Vereadora Janaina Paschoal critica possibilidade de Michelle Bolsonaro candidatar-se ao Senado: “Absolutamente ridículo” e de forma leviana, diz sobre proposta de Flávio.

A vereadora Janaina Paschoal, representante do Partido Progressista de São Paulo, expressou veementes críticas ao recente anúncio do senador Flávio Bolsonaro sobre a possibilidade de sua mãe, a ex-primeira-dama Michelle Bolsonaro, concorrer ao Senado pelo Distrito Federal nas próximas eleições. Em uma postagem nas redes sociais, Paschoal descreveu a proposta como “absolutamente ridícula”, acusando Flávio de tratar a candidatura como uma questão leviana.
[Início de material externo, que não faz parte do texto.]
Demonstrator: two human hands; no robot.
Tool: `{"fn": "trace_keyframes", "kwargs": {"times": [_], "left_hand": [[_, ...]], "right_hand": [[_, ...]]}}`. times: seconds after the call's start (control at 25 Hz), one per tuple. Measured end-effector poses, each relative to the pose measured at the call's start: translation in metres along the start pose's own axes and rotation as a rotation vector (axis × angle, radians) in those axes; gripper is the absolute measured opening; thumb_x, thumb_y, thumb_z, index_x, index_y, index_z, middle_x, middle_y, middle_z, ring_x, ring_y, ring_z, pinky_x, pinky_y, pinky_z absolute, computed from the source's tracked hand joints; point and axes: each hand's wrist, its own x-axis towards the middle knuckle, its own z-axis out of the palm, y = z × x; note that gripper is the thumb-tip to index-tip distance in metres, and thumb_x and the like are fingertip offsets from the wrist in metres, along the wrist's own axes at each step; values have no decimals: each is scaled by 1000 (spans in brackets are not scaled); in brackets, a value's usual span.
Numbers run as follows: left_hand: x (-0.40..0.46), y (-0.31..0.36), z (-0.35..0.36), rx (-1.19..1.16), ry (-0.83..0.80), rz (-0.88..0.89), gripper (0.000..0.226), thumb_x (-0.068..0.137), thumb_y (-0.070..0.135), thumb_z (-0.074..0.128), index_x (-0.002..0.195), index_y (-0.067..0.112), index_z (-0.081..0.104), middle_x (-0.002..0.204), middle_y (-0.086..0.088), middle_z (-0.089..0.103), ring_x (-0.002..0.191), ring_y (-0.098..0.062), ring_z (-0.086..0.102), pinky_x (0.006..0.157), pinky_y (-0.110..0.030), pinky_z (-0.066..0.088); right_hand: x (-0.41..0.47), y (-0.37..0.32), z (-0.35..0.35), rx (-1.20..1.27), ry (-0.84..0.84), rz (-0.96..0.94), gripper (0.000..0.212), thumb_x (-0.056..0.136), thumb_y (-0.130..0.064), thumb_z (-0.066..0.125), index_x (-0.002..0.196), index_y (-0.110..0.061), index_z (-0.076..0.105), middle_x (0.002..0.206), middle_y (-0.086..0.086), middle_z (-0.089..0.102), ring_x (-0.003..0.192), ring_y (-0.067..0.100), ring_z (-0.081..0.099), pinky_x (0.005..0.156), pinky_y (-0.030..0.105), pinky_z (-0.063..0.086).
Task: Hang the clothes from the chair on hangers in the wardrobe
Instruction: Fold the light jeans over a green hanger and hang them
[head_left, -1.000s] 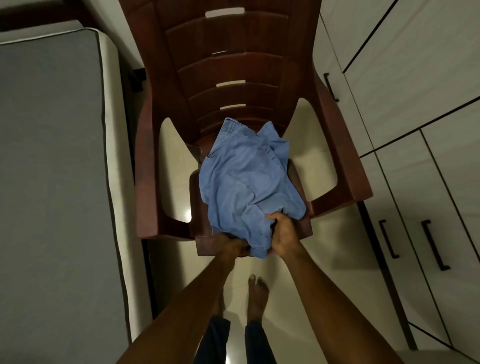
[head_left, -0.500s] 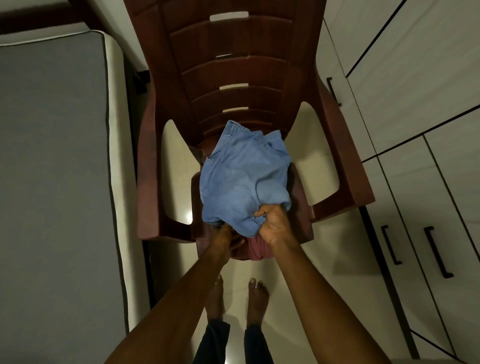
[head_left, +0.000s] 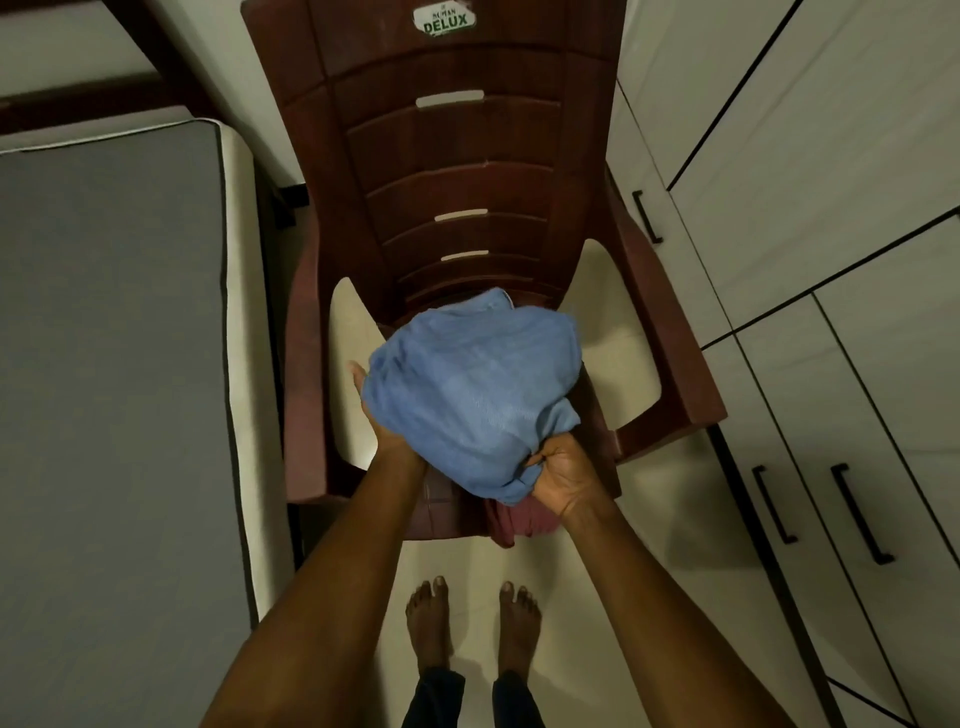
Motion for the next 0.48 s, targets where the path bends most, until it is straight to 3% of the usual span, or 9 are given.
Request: {"fn": "trace_keyframes", "kwargs": {"times": [0.04,0.08,0.12,0.2,0.24,0.32,0.4,0.48], "left_hand": [[8,1,5,112,137,167,35,102,57,41,121,32,56,111,-4,67,101,-19,65,99,-28,48],[11,3,15,169,334,308,23,104,54,38,112,40,54,93,-2,67,92,-19,65,99,-32,46],[15,0,24,318,433,391,17,105,52,36,107,44,50,81,1,65,83,-17,63,97,-32,44],[8,6,34,458,530,472,12,100,33,55,99,25,63,69,-1,65,72,-19,62,92,-33,45],[-5,6,27,517,497,499,13,96,24,62,92,14,69,65,-5,66,69,-23,63,89,-36,48],[-15,26,16,531,411,533,29,100,20,53,92,4,75,61,-9,65,64,-27,63,81,-38,56],[-5,45,14,298,300,539,44,100,22,40,91,-2,76,55,-12,62,59,-31,63,72,-37,60],[7,48,15,100,303,526,37,91,21,45,95,-1,75,52,-8,59,52,-28,61,67,-32,54]], "right_hand": [[1,0,-1,4,20,-9,50,107,-4,35,74,-14,71,66,-1,68,58,6,66,51,16,52],[-2,0,2,15,42,-9,43,107,-8,38,81,-13,71,73,0,72,66,8,70,58,18,56],[-3,0,2,14,62,-4,38,108,-10,39,87,-12,71,79,1,74,72,9,72,64,20,58],[0,1,-4,16,108,-11,33,109,-11,39,96,-11,70,89,2,76,84,11,73,73,23,59],[3,2,-8,-13,125,-23,32,108,-10,40,99,-11,70,94,3,75,90,15,72,78,25,59],[13,4,-21,-114,230,-25,28,99,-3,44,96,-11,70,94,8,71,95,23,65,83,30,53],[14,11,-40,-137,330,63,23,93,-6,47,104,-12,67,102,9,71,99,26,64,89,40,51],[9,23,-59,-30,331,107,25,97,-18,51,120,-17,62,124,13,68,112,31,65,99,49,49]]}}
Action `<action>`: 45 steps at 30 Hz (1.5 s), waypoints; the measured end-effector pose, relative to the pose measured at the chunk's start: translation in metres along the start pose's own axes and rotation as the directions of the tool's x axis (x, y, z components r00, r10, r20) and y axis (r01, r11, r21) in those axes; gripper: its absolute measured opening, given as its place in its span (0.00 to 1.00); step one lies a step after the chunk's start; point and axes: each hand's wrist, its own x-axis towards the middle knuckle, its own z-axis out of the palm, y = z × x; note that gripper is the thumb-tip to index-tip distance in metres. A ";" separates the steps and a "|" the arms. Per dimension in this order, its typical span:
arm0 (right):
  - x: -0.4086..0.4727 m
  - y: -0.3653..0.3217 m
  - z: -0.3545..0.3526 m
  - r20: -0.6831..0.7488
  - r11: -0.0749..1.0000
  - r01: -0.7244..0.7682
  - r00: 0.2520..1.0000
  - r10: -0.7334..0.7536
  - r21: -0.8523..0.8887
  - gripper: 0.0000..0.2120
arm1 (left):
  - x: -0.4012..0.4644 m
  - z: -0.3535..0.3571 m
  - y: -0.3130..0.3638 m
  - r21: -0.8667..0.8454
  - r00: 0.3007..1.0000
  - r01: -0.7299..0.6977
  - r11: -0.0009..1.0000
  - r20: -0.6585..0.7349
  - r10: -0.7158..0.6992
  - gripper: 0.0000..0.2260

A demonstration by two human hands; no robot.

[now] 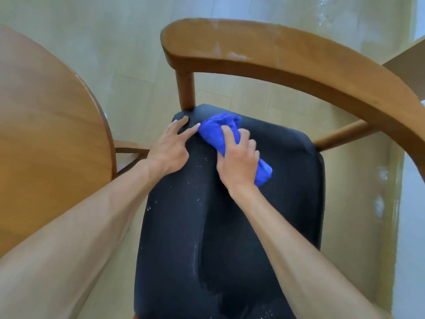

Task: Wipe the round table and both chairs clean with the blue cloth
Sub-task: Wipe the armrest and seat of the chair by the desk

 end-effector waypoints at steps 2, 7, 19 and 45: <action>-0.060 -0.020 0.006 -0.010 0.981 0.187 0.982 -0.187 0.042 0.25 | 0.001 -0.007 -0.005 -0.041 1.000 -0.023 0.999 0.004 0.024 0.33; -0.222 -0.012 0.028 0.087 0.793 0.567 0.799 -0.595 0.223 0.11 | 0.001 -0.010 -0.011 -0.013 0.997 -0.057 0.998 0.053 0.057 0.31; 0.025 0.118 -0.030 -0.073 0.810 0.586 0.807 -0.587 -0.030 0.21 | -0.003 -0.004 -0.007 0.047 0.998 -0.067 0.997 0.003 0.067 0.26; -0.034 0.183 -0.035 0.032 0.827 -0.497 0.861 0.507 0.262 0.12 | -0.104 0.080 0.020 0.537 0.916 -0.401 0.742 0.243 0.320 0.40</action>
De acordo com Janaina, a ex-primeira-dama já era considerada para posições políticas de maior relevância e, segundo ela, a tentativa de Flávio em associá-la a uma vaga como se fosse uma “devida” escolha da família, soa como uma desvalorização do processo político. A vereadora enfatiza que a política deve ser levada a sério e que a trajetória de candidatos deve ser construída com base em méritos e experiências reais, e não por laços familiares.

A declaração de Paschoal surge na esteira de uma entrevista do senador Flávio Bolsonaro, que revelou sua intenção de impulsionar diversas candidaturas, afirmando que “todo mundo será pré-candidato a alguma coisa” nas eleições programadas para 2026. Nessa lista, ele incluiu o nome de sua mãe, gerando reações adversas entre figuras da política nacional, que veem a situação como uma tentativa de perpetuar a influência da família no cenário político.

Por sua parte, Michelle Bolsonaro ainda não se manifestou oficialmente em relação à possibilidade de se candidatar ao cargo de senadora. Em declarações recentes, ela preferiu manter uma postura cautelosa, afirmando que seu futuro político está “nas mãos de Deus”, o que deixa em aberto as especulações sobre sua participação nas eleições.

Esse debate acirrado no cenário político levanta questionamentos sobre a influência das dinastias políticas no Brasil e a meritocracia no acesso a cargos públicos. A discussão promete ser um tema recorrente conforme o período pré-eleitoral se aproxima, com posições divergentes sobre a importância da experiência e do histórico político dos candidatos.